POR CARLOS AZNÁREZ, Resumen Latinoamericano
¿Seiscientas mil o más?
 No hay ojos que alcancen para contar cuántas mujeres, hombres, jóvenes, adolescentes y niños y niñas marcharon este viernes por las calles de Buenos Aires y todo el país para repudiar a los militares de la dictadura de 1976 y de paso señalar como uno de sus herederos al gobierno actual de Mauricio Macri.

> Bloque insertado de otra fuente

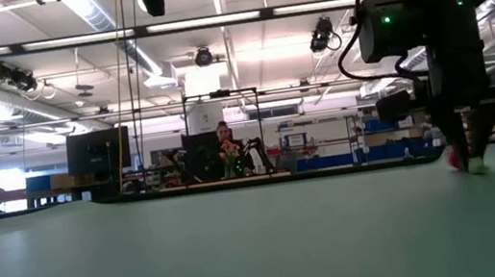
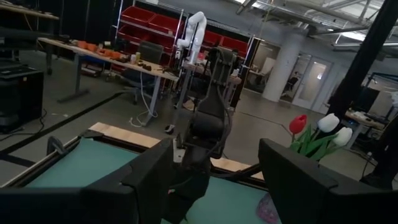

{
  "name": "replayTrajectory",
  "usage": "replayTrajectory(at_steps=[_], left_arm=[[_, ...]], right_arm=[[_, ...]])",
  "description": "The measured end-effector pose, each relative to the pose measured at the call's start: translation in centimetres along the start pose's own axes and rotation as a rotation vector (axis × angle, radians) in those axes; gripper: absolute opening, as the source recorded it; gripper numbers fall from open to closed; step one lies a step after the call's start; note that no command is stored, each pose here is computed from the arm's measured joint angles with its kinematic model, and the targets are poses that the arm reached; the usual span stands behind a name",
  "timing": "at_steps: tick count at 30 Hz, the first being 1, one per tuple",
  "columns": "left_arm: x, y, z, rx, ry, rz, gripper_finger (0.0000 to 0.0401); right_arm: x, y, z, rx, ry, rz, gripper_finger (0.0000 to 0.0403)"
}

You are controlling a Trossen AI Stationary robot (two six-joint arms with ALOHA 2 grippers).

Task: Sort flowers into vase by color
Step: Put the red flower into the violet vase

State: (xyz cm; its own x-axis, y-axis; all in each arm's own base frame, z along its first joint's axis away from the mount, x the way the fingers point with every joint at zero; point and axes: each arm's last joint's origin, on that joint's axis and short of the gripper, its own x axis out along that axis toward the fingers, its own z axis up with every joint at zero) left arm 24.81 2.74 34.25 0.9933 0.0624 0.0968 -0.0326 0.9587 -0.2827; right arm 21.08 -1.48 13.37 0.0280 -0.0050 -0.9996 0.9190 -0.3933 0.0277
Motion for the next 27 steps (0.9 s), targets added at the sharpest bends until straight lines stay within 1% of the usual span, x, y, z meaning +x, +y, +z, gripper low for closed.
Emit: replayTrajectory(at_steps=[2,3,5,7,9,11,12,14,17,19,21,23,26,27], left_arm=[[0.0,0.0,0.0,0.0,0.0,0.0,0.0243],[0.0,0.0,0.0,0.0,0.0,0.0,0.0243],[0.0,0.0,0.0,0.0,0.0,0.0,0.0243],[0.0,0.0,0.0,0.0,0.0,0.0,0.0243],[0.0,0.0,0.0,0.0,0.0,0.0,0.0243],[0.0,0.0,0.0,0.0,0.0,0.0,0.0243],[0.0,0.0,0.0,0.0,0.0,0.0,0.0243],[0.0,0.0,0.0,0.0,0.0,0.0,0.0243],[0.0,0.0,0.0,0.0,0.0,0.0,0.0243],[0.0,0.0,0.0,0.0,-0.001,-0.001,0.0243],[0.0,0.0,0.0,0.0,-0.004,-0.001,0.0243],[0.0,0.0,0.1,0.0,-0.009,-0.003,0.0243],[0.0,0.0,0.1,0.0,-0.008,-0.003,0.0243],[0.0,0.0,0.1,0.0,-0.008,-0.003,0.0243]], right_arm=[[-0.6,0.2,0.1,0.006,-0.067,0.046,0.0017],[-0.9,0.3,0.1,0.001,-0.135,0.083,0.0012],[-2.2,0.8,0.2,0.01,-0.198,0.166,0.0016],[-3.6,1.1,0.2,0.016,-0.22,0.249,0.0027],[-4.9,1.2,0.2,0.001,-0.264,0.313,0.003],[-6.9,1.3,0.3,-0.042,-0.33,0.409,0.0025],[-8.0,1.3,0.3,-0.088,-0.368,0.456,0.002],[-9.9,1.2,0.3,-0.22,-0.439,0.512,0.0012],[-13.2,0.8,0.2,-0.458,-0.509,0.595,0.0008],[-15.2,0.4,0.3,-0.64,-0.542,0.639,0.0009],[-17.1,-0.1,0.1,-0.828,-0.551,0.69,0.001],[-19.1,-0.9,0.0,-0.989,-0.535,0.772,0.0011],[-21.7,-2.3,0.1,-1.17,-0.508,0.879,0.0011],[-22.5,-2.7,0.2,-1.202,-0.514,0.907,0.0011]])
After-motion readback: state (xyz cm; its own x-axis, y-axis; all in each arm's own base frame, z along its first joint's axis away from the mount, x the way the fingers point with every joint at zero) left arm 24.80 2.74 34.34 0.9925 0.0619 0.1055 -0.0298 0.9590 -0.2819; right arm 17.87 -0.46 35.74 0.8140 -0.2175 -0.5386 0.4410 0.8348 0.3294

Éramos muchos y muchas, sobraba imaginación en los carteles que portaba cada uno donde se expresaba el homenaje emotivo a las y los revolucionarios de los 70, a los y las 30 mil desaparecidos, a esa gesta rebelde e insurgente que se decidió a tomar los cielos por asalto y sufrió uno de los grandes genocidios de nuestra historia. Allí estaban junto a todos y todas los que marchábamos, los pibes que alfabetizaban en las villas y los secuestraron, los trabajadores de la Ford o Mercedes Benz, y los secuestraron, al igual que  los cañeros de Tucumán y Salta, las compañeras del magisterio, los curas Palotinos y el Padre Carlos Mugica, los y las militantes de partidos de izquierda, todos ellos asesinados por esbirros de la Triple A o del andamiaje militar y policial represivo. No faltaron en el recorrido de tantas horas de caminata, las y los insurgentes de las FAP, FAR, Descamisados, Montoneros, ERP, FAL, OCPO, PCML y tantas organizaciones revolucionarias, que fueron detenidos, torturados, asesinados. Pero también marcharon muchas de las Madres, Abuelas, HIJOS, hermanas que en todos estos 40 años mantuvieron la llama encendida de la memoria, y aquellas que fueron sembradas junto a los árboles de la Plaza.
Además, gracias a algunas pancartas juveniles pudimos sentirnos más cerca de Rodolfo Walsh, Haroldo Conti, Daniel Santoro, Raymundo Gleyzer, Pirí Lugones, y todas y todos los periodistas asesinados por la dictadura.
Sin embargo, lo que no pudieron matar es la memoria.
 Ni los milicos de ayer, ni los “demócratas” que los sucedieron ni siquiera este presidente que lo intenta por todos los medios. Impresionaba ver a las columnas mayoritariamente de jóvenes, alegres por estar codo con codo, incisivos en las consignas y bravíos en el desafío al macrismo gobernante. 
Al final de una jornada inolvidable, quedó la satisfacción de que somos más de lo que creemos, que si nos uniéramos por encima de las siglas estaríamos construyendo un germen de poder popular imparable y que si lo pensamos bien, habría que intentarlo de a poquito. Siempre en la calle como ahora, con fuerza, con ganas, con alegría, sin olvidar lo que nos han hecho, sin perdonar y sin reconciliarnos. 
Huyendo de todos los posibilismos y propuestas de resignación.
 Recogiendo el legado de los 30 mil, para demostrarles que lo de ellos y ellas no fue en vano.
Está en todas y todos nosotros cumplir con ese desafío.